> _EXERCISE DESCRIPTION_:
In the material below, find the span from the line with "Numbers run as" to the line with "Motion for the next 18" and transcribe only those lines, exactly, ends included, without the pictures.

> _DATA FOR THIS TASK_:
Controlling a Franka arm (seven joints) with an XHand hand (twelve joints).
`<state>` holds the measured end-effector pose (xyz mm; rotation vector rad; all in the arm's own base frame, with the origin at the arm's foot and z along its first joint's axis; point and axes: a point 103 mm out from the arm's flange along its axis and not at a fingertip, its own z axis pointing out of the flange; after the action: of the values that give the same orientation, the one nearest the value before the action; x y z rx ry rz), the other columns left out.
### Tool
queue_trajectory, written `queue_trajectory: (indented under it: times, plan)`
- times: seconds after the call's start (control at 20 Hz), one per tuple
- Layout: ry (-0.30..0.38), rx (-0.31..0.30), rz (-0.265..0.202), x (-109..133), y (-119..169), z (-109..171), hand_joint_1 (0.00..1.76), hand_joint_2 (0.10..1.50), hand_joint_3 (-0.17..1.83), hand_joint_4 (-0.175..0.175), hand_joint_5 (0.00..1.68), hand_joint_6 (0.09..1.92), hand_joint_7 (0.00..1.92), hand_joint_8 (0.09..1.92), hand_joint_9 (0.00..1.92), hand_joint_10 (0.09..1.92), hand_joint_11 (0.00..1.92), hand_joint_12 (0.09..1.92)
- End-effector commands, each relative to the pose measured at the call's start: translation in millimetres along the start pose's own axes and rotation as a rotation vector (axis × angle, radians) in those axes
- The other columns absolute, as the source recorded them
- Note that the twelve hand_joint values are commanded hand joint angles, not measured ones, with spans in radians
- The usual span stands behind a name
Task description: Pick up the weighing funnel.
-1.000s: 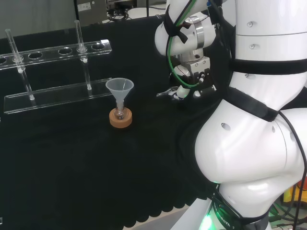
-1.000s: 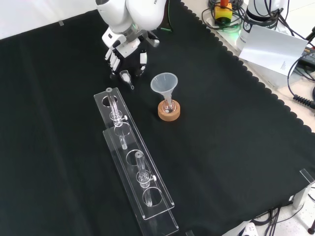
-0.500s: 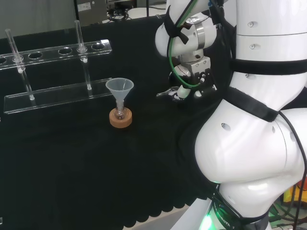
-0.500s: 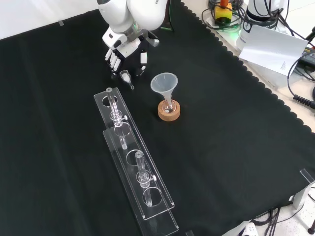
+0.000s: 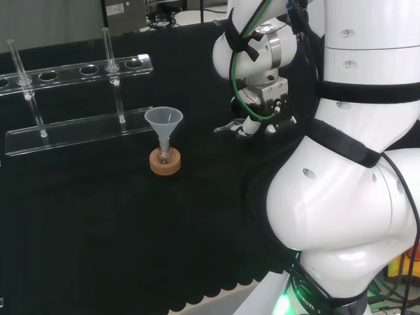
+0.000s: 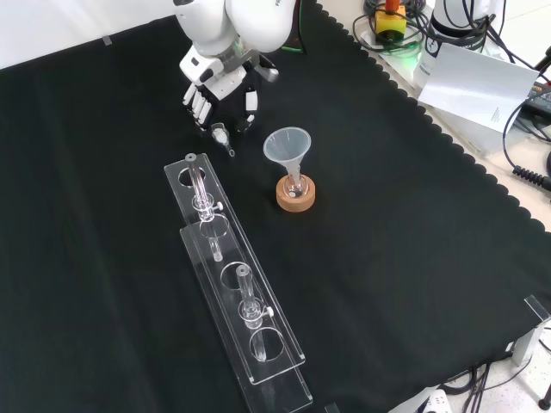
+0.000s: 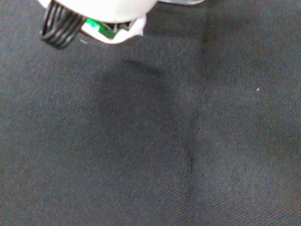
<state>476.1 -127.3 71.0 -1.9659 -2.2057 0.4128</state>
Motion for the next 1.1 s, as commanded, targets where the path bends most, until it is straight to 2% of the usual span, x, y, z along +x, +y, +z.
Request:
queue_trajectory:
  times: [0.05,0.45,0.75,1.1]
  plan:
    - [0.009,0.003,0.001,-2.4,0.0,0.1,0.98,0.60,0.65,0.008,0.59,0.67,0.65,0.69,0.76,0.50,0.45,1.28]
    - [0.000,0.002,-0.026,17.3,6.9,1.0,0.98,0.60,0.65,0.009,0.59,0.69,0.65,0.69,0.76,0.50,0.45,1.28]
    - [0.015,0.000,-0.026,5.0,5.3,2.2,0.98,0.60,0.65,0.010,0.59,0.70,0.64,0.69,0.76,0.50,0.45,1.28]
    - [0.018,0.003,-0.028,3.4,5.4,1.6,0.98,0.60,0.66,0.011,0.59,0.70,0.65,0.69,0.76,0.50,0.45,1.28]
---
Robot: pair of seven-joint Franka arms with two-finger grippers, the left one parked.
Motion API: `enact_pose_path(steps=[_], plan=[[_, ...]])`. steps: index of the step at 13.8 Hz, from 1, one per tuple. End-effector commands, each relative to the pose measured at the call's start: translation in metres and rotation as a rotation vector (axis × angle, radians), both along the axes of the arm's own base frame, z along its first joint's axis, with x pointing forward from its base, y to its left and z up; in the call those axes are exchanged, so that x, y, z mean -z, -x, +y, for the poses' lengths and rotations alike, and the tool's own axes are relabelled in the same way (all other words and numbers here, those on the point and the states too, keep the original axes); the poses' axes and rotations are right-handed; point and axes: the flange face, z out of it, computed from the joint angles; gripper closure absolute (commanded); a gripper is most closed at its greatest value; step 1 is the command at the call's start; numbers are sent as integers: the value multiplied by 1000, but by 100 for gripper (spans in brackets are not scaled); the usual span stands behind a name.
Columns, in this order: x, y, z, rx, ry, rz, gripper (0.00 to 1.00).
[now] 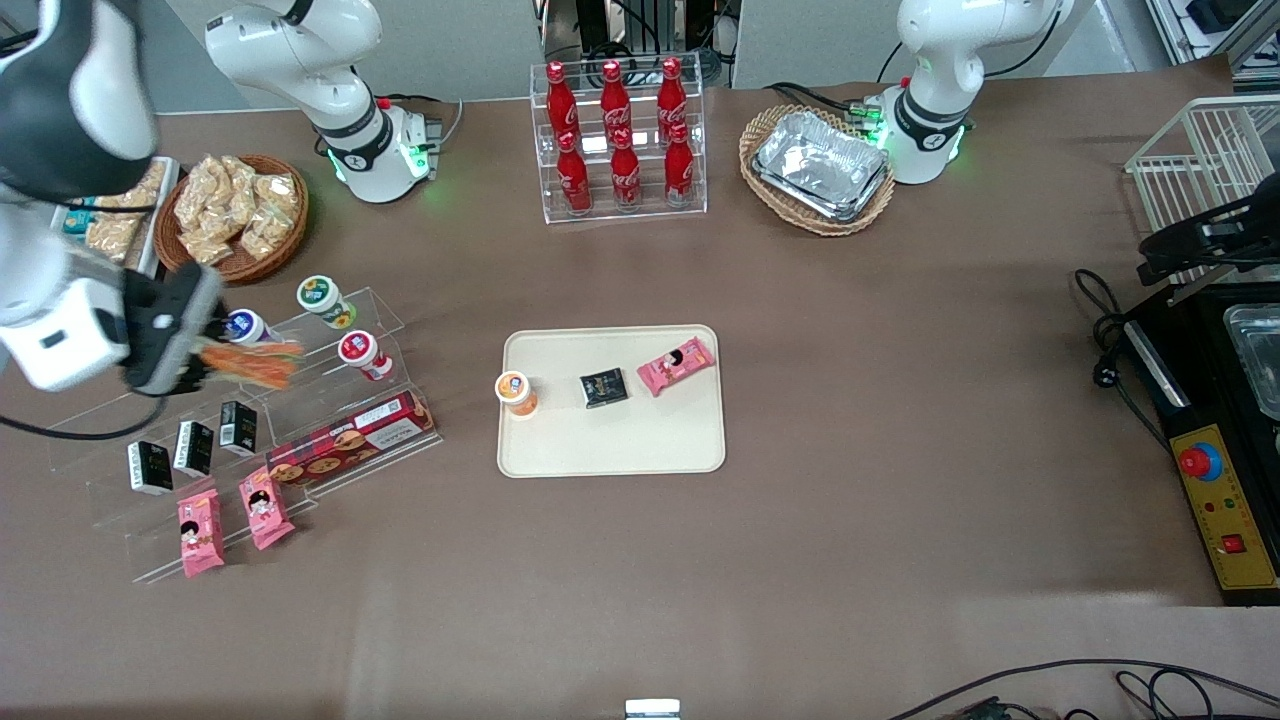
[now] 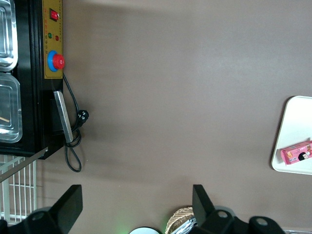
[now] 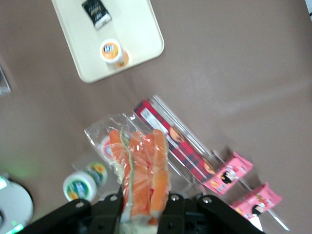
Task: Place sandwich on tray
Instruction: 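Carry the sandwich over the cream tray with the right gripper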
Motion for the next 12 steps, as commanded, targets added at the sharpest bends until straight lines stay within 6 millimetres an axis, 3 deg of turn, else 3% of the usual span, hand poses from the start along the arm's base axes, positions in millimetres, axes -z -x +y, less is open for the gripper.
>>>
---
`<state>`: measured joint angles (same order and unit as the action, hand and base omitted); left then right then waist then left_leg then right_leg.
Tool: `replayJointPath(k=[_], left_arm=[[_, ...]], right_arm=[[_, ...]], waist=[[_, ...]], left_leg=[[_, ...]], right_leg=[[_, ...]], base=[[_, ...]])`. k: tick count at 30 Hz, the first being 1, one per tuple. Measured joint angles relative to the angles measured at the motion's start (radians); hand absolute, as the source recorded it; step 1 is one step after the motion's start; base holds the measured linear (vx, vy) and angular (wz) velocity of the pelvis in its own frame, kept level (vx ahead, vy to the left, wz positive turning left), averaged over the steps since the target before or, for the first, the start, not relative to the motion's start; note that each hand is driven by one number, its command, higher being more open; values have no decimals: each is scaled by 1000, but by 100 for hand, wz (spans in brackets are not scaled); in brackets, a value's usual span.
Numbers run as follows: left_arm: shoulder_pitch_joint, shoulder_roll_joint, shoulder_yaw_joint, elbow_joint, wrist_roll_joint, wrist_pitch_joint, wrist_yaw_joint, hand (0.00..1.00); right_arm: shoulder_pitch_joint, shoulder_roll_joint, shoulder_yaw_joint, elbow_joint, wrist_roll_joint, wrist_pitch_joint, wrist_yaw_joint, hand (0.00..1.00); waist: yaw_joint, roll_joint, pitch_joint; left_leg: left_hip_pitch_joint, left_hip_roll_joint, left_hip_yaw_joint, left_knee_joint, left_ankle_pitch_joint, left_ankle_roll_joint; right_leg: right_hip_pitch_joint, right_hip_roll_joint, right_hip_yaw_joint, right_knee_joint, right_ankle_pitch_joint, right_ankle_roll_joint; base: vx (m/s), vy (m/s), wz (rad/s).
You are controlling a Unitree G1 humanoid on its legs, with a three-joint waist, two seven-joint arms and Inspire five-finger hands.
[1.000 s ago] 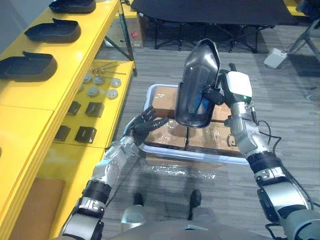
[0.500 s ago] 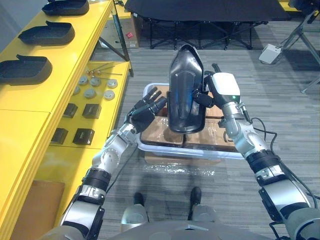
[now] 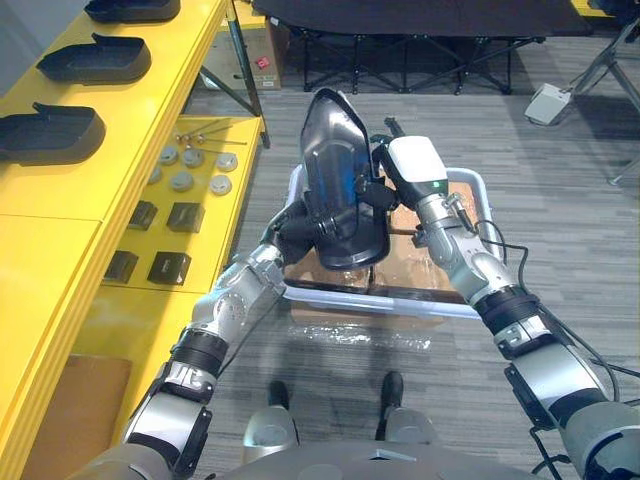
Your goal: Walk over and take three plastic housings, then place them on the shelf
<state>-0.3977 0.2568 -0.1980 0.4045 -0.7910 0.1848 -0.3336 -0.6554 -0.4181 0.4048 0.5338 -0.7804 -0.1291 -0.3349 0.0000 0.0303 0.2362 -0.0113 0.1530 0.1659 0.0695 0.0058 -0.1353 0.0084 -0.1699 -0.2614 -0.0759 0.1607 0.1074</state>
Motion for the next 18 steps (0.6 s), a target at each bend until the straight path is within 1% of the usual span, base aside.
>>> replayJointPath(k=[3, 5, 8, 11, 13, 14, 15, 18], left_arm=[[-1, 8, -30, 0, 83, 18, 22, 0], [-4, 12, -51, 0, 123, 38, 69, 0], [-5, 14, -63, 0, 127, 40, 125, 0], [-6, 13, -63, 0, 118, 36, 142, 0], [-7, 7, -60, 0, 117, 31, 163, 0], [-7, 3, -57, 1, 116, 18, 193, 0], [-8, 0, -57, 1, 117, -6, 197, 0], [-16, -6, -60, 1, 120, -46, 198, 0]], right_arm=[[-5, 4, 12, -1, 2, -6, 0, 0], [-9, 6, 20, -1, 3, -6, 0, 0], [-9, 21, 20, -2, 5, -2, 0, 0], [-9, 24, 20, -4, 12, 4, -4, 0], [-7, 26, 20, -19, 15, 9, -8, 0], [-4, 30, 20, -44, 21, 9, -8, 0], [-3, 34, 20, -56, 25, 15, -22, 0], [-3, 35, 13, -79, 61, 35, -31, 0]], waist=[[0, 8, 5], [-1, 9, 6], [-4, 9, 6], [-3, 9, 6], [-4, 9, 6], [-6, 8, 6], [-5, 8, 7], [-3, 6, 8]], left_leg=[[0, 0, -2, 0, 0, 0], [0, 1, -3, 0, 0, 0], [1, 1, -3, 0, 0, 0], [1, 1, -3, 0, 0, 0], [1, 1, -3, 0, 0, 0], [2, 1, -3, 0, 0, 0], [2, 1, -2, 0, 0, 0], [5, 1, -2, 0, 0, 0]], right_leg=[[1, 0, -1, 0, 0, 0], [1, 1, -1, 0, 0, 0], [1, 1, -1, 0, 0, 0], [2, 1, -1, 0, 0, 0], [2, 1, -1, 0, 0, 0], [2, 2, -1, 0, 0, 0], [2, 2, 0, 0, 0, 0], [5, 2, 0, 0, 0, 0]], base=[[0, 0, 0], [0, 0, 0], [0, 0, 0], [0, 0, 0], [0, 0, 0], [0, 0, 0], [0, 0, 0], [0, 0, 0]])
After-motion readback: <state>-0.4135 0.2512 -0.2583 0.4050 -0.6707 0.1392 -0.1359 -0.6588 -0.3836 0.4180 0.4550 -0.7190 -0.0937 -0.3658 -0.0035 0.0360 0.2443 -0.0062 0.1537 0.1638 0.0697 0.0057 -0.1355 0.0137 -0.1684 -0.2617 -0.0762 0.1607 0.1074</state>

> _TASK OUTPUT_:
Numbers run as follows: left_arm: shoulder_pitch_joint, shoulder_roll_joint, shoulder_yaw_joint, elbow_joint, wrist_roll_joint, wrist_pitch_joint, wrist_yaw_joint, hand (0.00..1.00); right_arm: shoulder_pitch_joint, shoulder_roll_joint, shoulder_yaw_joint, elbow_joint, wrist_roll_joint, wrist_pitch_joint, wrist_yaw_joint, hand (0.00..1.00); waist: yaw_joint, roll_joint, pitch_joint; left_leg: left_hip_pitch_joint, left_hip_roll_joint, left_hip_yaw_joint, left_knee_joint, left_ankle_pitch_joint, left_ankle_roll_joint; right_leg: right_hip_pitch_joint, right_hip_roll_joint, right_hip_yaw_joint, right_knee_joint, right_ankle_pitch_joint, right_ankle_roll_joint; base: vx (m/s), vy (m/s), wz (rad/s).
You are controlling a Unitree G1 humanoid on its legs, with a three-joint waist, two seven-joint arms and Inspire five-finger hands.
[1.000 s ago] 
[0.500 s ago] 
[now] 
Your goal: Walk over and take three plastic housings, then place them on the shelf
<state>-0.3977 0.2568 -0.1980 0.4045 -0.7910 0.1848 -0.3336 -0.6554 -0.4181 0.4048 0.5338 -0.7804 -0.1291 -0.3349 0.0000 0.0303 0.2362 -0.0113 0.1530 0.1659 0.0695 0.0058 -0.1353 0.0084 -0.1699 -0.2614 -0.0759 0.1607 0.1074</state>
Motion for the next 18 steps (0.6 s), a target at each bend until the straight path is within 1% of the usual span, base aside.

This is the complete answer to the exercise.